• Your assignment
Using the data below, count the lines that carry the string "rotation" and write only the count.
Supplied information: Begin
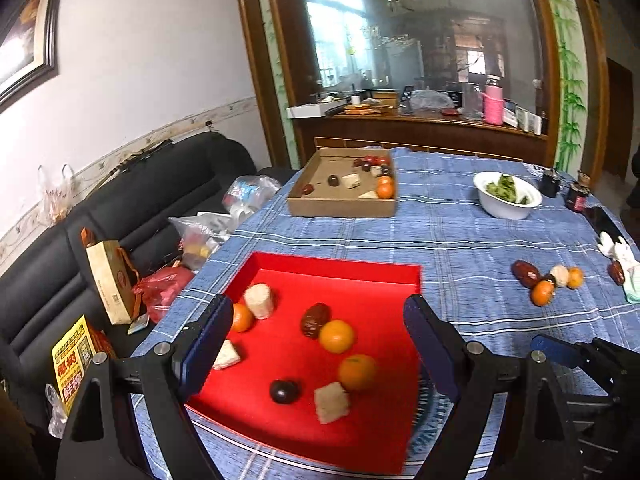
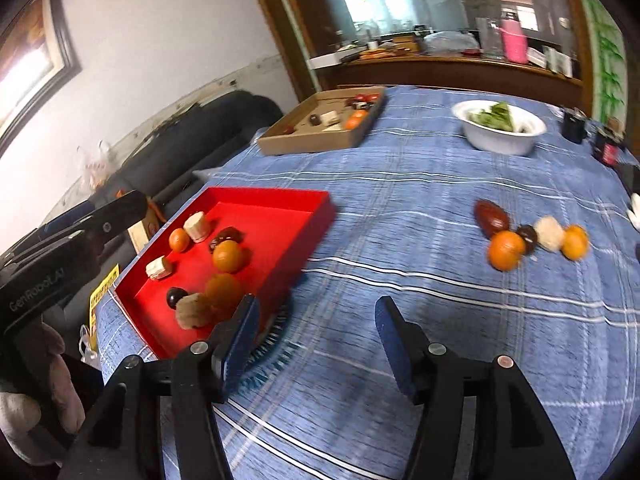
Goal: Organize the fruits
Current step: 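Move both open tools back toward the remaining fruit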
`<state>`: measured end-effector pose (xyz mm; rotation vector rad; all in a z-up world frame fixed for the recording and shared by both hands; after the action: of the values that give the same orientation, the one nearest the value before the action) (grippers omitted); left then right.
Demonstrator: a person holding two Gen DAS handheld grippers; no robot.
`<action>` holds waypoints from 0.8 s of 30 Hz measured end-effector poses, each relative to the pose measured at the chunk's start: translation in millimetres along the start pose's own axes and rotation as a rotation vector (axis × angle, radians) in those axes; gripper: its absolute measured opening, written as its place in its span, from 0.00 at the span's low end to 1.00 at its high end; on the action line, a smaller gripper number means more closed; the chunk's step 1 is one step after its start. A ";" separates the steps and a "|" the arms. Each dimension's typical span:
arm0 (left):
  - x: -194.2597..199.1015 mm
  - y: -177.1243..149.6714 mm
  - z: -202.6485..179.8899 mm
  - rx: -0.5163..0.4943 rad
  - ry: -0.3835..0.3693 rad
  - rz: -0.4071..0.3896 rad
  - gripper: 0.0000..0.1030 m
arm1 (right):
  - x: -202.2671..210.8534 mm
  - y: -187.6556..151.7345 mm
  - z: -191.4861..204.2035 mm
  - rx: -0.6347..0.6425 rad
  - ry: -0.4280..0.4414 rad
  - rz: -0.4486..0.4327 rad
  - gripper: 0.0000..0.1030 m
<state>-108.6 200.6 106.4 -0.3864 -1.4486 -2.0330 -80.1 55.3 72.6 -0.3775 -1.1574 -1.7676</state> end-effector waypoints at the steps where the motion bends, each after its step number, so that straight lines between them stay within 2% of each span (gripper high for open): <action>1: 2.0 1.5 -3.9 -0.003 -0.006 -0.003 0.84 | 3.8 -0.3 -5.2 -0.009 -0.002 -0.005 0.64; 8: -3.9 12.0 -32.8 -0.038 -0.083 0.003 0.84 | 20.2 10.8 -46.1 -0.063 -0.040 -0.036 0.64; 11: -12.1 15.9 -44.3 -0.040 -0.135 0.007 0.84 | 35.0 25.5 -80.1 -0.107 -0.087 -0.066 0.64; 15: -30.3 23.3 -64.9 -0.032 -0.239 0.038 0.84 | 52.1 52.6 -133.3 -0.185 -0.182 -0.101 0.64; 16: -35.4 26.1 -72.3 -0.021 -0.287 0.049 0.84 | 54.4 59.8 -145.1 -0.201 -0.203 -0.109 0.64; 20: -46.0 33.9 -101.9 -0.020 -0.406 0.066 0.82 | 47.7 85.2 -185.0 -0.268 -0.261 -0.118 0.64; 21: -48.1 35.5 -112.6 -0.033 -0.430 0.068 0.75 | 42.4 89.6 -190.7 -0.275 -0.267 -0.112 0.64; 22: -50.6 36.3 -122.3 -0.048 -0.449 0.074 0.62 | 35.2 93.9 -196.1 -0.280 -0.273 -0.104 0.61; 24: -59.9 36.7 -147.0 -0.080 -0.507 0.108 0.47 | 23.6 99.0 -200.4 -0.280 -0.282 -0.087 0.54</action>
<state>-23.5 74.7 47.7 -1.0514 -1.5891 -1.9939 36.8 -134.0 41.1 -0.7739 -1.1331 -2.0057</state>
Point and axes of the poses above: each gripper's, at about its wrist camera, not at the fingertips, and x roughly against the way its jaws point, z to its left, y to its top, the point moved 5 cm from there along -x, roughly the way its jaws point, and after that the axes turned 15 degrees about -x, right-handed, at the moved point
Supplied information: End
• Completed task
2